### YOUR ASSIGNMENT
Go through the data below and return each line containing the word "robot".

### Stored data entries
☆ ☆ ☆ ☆
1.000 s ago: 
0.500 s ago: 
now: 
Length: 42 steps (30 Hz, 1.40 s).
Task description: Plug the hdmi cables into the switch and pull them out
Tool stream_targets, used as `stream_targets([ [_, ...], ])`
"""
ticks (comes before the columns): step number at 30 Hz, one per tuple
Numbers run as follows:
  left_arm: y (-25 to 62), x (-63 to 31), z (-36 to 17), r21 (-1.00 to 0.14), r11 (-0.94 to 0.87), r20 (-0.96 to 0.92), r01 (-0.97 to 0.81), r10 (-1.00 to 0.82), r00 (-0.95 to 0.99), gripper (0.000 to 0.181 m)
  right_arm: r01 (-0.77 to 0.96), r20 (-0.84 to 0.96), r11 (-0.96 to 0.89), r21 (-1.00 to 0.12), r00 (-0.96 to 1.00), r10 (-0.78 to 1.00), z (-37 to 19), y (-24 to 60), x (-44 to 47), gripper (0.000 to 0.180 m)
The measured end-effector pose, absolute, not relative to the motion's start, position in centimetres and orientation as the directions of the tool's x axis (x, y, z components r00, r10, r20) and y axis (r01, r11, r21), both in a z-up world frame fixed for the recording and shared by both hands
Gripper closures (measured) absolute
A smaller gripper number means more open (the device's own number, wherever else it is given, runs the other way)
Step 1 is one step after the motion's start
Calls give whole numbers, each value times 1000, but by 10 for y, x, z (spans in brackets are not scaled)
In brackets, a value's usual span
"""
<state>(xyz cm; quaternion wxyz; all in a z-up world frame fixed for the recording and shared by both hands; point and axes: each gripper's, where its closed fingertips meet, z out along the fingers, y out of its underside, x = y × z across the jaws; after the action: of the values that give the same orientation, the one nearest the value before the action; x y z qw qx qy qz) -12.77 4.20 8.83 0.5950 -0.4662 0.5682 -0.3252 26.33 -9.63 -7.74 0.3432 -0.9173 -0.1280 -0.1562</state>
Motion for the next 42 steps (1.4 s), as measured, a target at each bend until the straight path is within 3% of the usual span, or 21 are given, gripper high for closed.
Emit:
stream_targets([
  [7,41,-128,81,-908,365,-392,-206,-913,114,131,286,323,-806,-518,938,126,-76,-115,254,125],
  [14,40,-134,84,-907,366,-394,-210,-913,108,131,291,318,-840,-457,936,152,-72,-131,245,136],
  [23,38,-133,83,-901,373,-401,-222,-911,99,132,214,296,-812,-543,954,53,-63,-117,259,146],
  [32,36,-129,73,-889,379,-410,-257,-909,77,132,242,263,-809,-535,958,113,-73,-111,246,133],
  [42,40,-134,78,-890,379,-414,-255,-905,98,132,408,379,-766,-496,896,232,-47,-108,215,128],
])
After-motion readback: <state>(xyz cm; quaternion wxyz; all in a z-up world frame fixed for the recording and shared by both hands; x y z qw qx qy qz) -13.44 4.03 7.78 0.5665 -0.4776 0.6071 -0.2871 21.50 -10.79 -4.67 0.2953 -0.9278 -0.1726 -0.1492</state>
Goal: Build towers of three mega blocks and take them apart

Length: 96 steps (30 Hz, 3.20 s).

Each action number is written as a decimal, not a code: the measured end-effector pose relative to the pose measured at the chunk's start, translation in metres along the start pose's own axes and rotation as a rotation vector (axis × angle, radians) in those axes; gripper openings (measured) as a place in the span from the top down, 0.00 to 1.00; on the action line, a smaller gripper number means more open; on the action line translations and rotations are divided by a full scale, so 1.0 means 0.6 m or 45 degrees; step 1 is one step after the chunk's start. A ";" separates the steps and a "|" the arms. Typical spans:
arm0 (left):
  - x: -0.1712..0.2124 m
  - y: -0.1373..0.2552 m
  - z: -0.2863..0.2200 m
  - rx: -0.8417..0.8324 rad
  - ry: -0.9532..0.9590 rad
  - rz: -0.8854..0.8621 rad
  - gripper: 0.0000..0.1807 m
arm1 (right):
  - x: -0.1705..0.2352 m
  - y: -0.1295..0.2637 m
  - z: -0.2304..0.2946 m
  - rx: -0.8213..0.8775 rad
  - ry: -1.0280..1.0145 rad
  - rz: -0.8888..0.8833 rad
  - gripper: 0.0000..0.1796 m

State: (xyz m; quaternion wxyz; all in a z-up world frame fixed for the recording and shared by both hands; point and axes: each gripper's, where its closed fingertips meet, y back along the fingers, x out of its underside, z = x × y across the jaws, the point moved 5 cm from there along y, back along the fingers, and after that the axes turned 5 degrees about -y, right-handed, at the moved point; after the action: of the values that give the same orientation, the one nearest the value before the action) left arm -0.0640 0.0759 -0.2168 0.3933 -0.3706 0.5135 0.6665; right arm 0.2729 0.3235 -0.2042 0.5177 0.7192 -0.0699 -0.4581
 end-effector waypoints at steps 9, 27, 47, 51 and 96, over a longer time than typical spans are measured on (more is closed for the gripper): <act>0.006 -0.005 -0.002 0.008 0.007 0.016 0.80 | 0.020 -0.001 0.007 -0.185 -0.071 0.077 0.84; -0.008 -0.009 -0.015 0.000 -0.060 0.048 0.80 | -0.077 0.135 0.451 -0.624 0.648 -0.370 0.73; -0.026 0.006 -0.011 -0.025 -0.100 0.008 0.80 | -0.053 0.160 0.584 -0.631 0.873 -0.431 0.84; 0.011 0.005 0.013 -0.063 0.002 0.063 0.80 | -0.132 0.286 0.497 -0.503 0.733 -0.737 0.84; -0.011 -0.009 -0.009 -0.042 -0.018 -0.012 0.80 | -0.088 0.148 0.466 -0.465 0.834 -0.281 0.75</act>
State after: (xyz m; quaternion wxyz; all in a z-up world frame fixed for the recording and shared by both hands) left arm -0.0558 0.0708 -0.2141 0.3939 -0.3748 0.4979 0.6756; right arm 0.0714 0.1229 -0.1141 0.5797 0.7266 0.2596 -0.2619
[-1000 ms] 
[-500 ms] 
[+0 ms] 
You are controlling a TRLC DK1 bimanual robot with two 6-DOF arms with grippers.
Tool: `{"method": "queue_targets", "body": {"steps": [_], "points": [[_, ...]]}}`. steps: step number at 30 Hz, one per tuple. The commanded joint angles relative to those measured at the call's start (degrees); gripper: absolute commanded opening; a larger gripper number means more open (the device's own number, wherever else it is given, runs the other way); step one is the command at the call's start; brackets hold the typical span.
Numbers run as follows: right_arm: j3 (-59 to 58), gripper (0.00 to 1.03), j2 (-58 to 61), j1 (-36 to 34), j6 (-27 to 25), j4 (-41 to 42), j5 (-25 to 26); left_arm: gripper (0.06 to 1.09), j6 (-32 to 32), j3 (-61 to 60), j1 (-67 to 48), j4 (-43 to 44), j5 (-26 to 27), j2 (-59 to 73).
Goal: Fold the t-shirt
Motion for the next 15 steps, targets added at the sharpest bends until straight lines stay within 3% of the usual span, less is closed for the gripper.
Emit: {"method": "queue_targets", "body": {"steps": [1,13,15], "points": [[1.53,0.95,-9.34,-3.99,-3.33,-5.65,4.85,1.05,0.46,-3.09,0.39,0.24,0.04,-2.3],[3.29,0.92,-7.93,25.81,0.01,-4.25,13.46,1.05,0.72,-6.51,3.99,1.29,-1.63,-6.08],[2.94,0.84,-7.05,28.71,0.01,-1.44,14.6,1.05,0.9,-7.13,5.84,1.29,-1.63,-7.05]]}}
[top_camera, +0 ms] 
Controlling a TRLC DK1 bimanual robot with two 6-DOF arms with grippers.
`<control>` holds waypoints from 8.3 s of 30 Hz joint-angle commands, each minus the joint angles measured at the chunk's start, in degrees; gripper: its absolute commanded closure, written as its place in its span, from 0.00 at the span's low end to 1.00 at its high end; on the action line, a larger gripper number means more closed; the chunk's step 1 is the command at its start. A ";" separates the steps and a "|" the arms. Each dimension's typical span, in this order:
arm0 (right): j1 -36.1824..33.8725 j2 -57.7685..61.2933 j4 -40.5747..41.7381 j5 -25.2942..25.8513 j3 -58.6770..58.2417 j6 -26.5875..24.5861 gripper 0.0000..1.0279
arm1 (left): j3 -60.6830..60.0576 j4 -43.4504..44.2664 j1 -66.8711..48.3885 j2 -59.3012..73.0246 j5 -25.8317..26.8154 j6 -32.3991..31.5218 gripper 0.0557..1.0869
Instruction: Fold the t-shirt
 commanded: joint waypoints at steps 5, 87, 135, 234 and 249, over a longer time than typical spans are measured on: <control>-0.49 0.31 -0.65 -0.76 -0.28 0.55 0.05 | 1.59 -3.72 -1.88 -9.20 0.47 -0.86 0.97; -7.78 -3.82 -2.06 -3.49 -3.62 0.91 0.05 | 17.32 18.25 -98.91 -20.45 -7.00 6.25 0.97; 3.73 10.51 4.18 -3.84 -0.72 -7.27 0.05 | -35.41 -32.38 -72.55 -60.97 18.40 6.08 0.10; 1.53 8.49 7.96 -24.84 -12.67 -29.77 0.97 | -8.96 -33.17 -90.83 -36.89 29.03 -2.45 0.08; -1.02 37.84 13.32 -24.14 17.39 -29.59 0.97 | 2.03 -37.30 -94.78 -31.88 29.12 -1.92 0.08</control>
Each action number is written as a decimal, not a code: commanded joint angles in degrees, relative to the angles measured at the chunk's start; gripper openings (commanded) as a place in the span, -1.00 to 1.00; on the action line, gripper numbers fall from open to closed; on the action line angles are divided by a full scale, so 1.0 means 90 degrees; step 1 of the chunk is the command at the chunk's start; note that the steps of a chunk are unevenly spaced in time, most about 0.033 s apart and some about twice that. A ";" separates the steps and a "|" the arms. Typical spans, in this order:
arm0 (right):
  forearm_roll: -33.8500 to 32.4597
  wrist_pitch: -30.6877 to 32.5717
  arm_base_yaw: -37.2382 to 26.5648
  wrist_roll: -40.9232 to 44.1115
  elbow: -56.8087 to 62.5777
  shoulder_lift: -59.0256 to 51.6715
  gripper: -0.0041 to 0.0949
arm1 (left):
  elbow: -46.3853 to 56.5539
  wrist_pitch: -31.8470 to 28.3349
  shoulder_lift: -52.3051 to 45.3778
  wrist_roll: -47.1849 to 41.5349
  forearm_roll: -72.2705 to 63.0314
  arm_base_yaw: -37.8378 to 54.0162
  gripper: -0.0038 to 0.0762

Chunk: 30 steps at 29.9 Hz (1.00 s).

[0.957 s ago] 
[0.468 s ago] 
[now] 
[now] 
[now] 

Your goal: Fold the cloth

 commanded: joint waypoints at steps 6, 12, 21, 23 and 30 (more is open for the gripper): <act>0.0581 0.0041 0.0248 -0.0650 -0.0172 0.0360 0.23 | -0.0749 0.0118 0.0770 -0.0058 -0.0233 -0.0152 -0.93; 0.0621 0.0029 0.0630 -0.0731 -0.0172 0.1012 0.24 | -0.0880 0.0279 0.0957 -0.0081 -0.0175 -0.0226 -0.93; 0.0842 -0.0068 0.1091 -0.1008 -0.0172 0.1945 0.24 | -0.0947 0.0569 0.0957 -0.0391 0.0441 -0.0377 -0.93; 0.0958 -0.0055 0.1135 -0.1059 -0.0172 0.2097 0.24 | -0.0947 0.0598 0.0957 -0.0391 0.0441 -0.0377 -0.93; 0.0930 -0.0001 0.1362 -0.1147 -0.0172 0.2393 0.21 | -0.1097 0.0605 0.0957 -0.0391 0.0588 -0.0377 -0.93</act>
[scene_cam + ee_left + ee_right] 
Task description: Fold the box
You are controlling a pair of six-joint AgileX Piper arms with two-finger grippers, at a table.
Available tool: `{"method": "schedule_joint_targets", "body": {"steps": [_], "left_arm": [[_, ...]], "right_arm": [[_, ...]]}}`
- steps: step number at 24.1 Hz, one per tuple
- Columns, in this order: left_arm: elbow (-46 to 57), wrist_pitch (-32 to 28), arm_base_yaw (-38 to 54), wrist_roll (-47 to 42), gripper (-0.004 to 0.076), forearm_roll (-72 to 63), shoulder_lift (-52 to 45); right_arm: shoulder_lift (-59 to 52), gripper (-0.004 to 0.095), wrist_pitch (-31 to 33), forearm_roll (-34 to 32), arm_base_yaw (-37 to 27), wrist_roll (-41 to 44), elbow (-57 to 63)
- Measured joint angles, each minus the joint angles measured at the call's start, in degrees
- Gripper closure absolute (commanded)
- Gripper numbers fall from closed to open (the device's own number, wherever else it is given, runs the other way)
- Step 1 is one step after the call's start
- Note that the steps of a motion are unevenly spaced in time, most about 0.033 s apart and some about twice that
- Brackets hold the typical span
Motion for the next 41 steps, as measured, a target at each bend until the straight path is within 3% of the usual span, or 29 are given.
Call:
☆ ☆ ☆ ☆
### RESPONSE TO THIS TASK
You are controlling a TRLC DK1 bimanual robot with two 6-DOF arms with grippers.
Controlling a TRLC DK1 bimanual robot with two 6-DOF arms with grippers.

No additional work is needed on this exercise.